━━━ Records shown
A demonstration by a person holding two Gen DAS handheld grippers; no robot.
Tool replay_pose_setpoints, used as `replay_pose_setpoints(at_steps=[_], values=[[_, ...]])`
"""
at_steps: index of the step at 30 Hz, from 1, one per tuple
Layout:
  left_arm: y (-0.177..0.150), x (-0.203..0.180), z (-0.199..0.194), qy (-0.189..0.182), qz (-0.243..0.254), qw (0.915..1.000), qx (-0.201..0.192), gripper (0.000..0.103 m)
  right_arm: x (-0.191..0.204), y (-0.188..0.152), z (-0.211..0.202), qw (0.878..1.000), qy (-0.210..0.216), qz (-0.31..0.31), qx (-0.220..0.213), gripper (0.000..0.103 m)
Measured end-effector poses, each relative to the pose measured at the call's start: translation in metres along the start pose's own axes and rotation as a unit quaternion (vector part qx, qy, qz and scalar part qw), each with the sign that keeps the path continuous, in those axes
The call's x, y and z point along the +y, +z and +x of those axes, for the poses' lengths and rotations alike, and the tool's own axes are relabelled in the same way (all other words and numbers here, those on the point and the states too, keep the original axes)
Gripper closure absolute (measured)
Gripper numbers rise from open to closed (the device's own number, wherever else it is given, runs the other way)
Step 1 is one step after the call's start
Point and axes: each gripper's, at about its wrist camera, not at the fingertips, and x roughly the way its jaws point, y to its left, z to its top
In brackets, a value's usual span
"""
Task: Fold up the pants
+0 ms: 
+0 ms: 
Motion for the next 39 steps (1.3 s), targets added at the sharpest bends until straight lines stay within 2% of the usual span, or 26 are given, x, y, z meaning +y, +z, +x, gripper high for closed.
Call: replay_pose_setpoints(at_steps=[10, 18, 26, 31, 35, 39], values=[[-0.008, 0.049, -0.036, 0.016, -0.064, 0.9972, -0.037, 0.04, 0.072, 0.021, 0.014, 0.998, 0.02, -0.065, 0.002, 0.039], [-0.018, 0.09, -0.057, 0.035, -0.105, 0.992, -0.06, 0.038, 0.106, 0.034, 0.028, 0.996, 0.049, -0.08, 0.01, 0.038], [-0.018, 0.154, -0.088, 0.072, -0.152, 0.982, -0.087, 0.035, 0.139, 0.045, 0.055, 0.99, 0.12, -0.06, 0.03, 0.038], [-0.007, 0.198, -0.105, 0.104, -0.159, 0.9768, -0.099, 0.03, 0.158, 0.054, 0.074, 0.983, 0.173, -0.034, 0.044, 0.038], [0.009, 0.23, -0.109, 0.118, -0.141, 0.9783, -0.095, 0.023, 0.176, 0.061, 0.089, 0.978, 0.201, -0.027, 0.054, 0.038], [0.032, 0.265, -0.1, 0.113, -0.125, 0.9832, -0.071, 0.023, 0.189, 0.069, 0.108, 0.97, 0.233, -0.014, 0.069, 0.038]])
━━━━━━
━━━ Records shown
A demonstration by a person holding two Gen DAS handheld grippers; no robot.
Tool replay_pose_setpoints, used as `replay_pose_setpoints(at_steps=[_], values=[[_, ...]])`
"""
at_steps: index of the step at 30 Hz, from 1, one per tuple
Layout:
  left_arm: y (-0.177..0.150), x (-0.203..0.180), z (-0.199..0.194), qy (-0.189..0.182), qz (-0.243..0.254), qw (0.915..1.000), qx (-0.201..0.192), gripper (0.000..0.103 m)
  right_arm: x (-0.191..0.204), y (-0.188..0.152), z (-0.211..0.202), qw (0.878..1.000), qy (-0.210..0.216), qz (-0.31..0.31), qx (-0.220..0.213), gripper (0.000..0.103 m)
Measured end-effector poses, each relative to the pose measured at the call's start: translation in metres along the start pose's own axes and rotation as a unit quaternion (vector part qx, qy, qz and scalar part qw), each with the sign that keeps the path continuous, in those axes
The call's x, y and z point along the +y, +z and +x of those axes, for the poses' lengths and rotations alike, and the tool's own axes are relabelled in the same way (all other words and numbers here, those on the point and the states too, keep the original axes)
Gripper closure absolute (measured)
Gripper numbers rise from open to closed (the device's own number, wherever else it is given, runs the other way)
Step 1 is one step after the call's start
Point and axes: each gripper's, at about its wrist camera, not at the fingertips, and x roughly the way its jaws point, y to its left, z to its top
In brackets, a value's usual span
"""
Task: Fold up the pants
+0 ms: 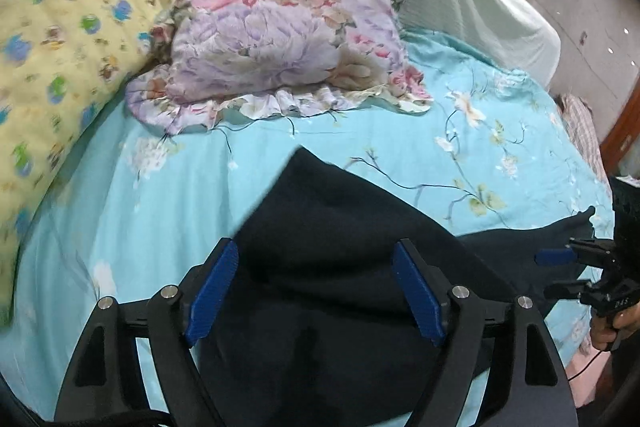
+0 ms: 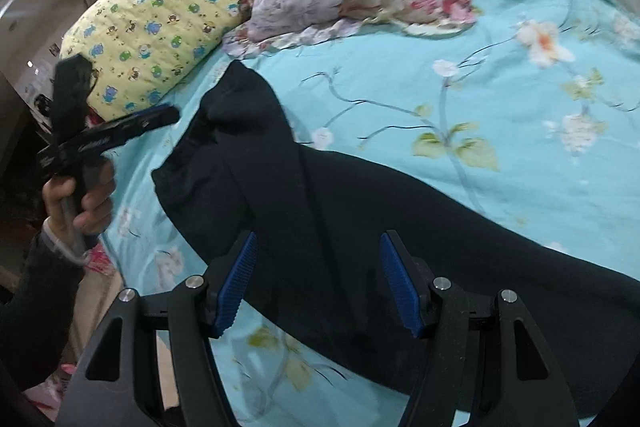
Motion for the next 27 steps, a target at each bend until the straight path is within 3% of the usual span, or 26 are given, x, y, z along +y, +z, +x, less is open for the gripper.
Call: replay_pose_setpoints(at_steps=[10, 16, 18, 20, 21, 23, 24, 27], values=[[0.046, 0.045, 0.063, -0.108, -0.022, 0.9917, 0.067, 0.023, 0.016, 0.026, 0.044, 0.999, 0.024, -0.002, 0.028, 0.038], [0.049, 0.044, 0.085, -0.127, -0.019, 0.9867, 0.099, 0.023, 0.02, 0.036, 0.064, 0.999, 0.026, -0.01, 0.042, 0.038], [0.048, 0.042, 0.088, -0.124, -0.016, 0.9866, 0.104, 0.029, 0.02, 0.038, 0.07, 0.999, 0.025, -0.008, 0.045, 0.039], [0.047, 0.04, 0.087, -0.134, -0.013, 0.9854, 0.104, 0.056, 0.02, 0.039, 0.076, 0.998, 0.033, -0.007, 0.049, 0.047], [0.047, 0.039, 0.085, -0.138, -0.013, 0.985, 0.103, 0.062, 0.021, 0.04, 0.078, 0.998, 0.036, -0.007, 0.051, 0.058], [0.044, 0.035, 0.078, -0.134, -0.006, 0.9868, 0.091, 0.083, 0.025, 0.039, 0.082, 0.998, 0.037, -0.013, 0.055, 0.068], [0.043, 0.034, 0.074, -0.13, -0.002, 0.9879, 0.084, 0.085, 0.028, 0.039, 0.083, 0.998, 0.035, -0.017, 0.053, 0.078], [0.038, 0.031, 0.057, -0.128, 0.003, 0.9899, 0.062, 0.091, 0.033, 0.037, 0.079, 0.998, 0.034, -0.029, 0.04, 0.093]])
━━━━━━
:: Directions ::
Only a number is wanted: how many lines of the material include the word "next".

:: Written solution ::
2